GARY | Releasing Will Krout on July 21 was one of the hardest decisions RailCats manager Greg Tagert made this season.
Krout was a leader in the clubhouse. He'd returned to the RailCats as a key to the rotation, a player designated to be a key to the team's success.
Then he acquired a hitch in his pitch.
He couldn't shake it, he couldn't define it, he — and the team — could only see the result. From May 28 to June 17, every game that Krout pitched in was a loss. He wasn't lasting a requisite seven innings in many games, he was pulled from his last start in Sioux Falls after only four innings.
When he was released, former RailCats coach Dennis Pelfrey found him an opening in Fort Worth.
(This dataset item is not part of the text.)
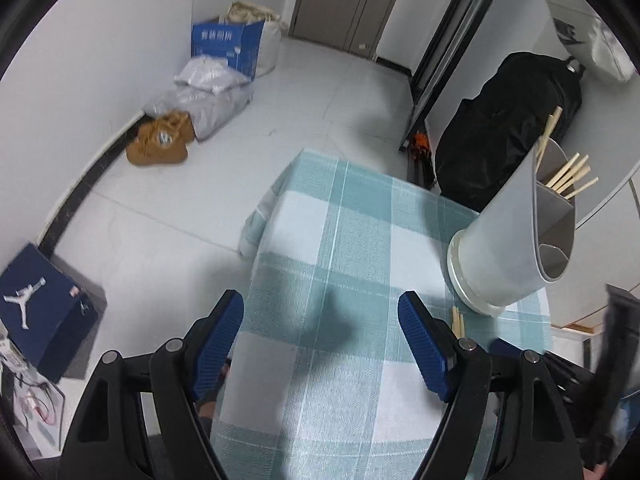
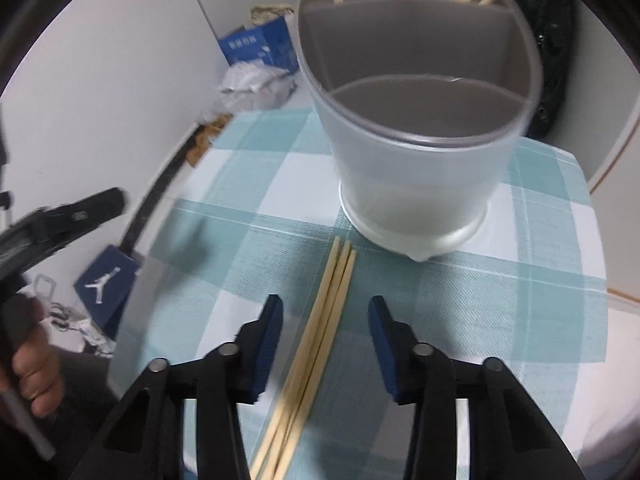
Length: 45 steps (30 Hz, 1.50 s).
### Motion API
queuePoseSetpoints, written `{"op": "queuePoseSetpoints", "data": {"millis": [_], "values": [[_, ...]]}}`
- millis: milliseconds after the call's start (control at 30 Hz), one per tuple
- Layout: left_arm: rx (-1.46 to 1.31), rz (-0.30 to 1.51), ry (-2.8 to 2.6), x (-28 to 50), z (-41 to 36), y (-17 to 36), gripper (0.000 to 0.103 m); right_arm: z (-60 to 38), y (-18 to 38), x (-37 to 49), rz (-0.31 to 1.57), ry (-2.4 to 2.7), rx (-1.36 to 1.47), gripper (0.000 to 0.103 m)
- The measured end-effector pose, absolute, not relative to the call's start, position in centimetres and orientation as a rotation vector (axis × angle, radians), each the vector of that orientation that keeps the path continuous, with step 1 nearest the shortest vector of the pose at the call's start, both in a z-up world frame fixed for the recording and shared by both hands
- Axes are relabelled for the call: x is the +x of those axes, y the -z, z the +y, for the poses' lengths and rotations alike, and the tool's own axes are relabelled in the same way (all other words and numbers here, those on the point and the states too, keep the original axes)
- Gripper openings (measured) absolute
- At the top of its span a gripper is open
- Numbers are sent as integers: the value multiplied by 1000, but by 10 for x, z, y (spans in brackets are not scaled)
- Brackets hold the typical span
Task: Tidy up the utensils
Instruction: 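Grasp one chopstick with the right tool and lift it upright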
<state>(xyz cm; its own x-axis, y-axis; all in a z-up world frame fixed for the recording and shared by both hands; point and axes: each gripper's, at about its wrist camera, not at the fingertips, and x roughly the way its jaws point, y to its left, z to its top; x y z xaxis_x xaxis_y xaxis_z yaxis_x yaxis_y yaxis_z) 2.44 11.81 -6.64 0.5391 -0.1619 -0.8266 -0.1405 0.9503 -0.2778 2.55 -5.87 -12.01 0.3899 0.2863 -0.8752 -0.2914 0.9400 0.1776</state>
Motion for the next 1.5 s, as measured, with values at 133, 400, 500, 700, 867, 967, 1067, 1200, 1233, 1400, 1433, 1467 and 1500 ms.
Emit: {"op": "queuePoseSetpoints", "data": {"millis": [133,400,500,700,867,967,1067,1200,1233,1400,1433,1467,1500], "values": [[-330,1031,-16,29,129,72,76,-47,129,38,1149,-314,-3,31],[-384,1054,-34,31,144,79,76,-21,136,49,1140,-218,-160,19],[-383,1058,-23,31,144,79,76,-19,140,52,1142,-190,-177,10],[-377,1069,-18,31,144,81,76,-25,135,51,1115,-182,-132,4],[-359,1070,-14,31,139,81,76,-36,118,39,1084,-219,-60,4],[-342,1076,-5,31,135,82,76,-42,109,37,1055,-238,-17,4],[-318,1089,16,31,127,84,76,-56,95,28,1024,-260,57,4],[-285,1114,67,30,111,87,76,-80,76,11,970,-287,160,4],[-278,1120,90,29,105,87,76,-87,73,7,963,-285,175,4],[-215,1138,201,23,75,87,76,-136,67,-8,951,-278,333,4],[-197,1145,224,22,67,88,76,-145,68,-10,951,-275,364,4],[-175,1154,245,20,59,89,76,-155,69,-12,950,-272,401,4],[-160,1160,254,18,55,90,76,-164,70,-12,948,-268,431,4]]}}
His problem was almost immediately solved.
"Three pitches into my first bullpen we fixed the problem," Krout said. "When I drive off of my back leg, I had a loose knee going, so I was buckling my back knee towards second instead of driving it home. What was happening was that when I was buckling, everything was standing up. When I was standing up I lose all velocity, all movement and location goes out the window. It's one of those things you can't feel because at the very end of the motion you're driving toward home plate.
"Then it was like, are you kidding me? It took three pitches?"
After that, every pitch was to find a way back into the American Association with a playoff-bound team. Hopefully the RailCats.
Tagert didn't consult a single coach before he made the decision to bring Krout back into the clubhouse. He didn't need to.
When the RailCats had the opportunity to bring Krout back, this time as a relief pitcher, the question was easy: "how quickly can you be in St. Paul?"
Tagert told no one. This was a surprise he was happy to keep in his pocket. Krout was already in the clubhouse when the team arrived in St. Paul to play a three-game series last weekend. In his first game, he pitched 1 2/3 innings, five batters, five outs that the RailCats couldn't have survived without.
"When we had to add a guy, for me familiarity is as important as anything and I knew what I was getting with Will Krout," Tagert said. "What's most important I was getting a guy who's going to compete at his highest level, whatever that may be, and was going to give everything we had and he understood the system we were in, understood the goals, understood the expectations and went out that first night, he flew in at 6 in the morning in St. Paul and met us as the ballpark and got five of the biggest outs of his career.
"He came in with the bases loaded and retired five consecutive guys and held St. Paul off the board in a 3-3 game. That's not going to be forgotten."
He hasn't allowed a run in four games back with the RailCats, all from the bullpen and all wins.
He's found his playoff squad, back where his team couldn't be happier to see him, and on a staff that needs his quick-working right arm.
His knee points forward now, exactly the direction the RailCats are going.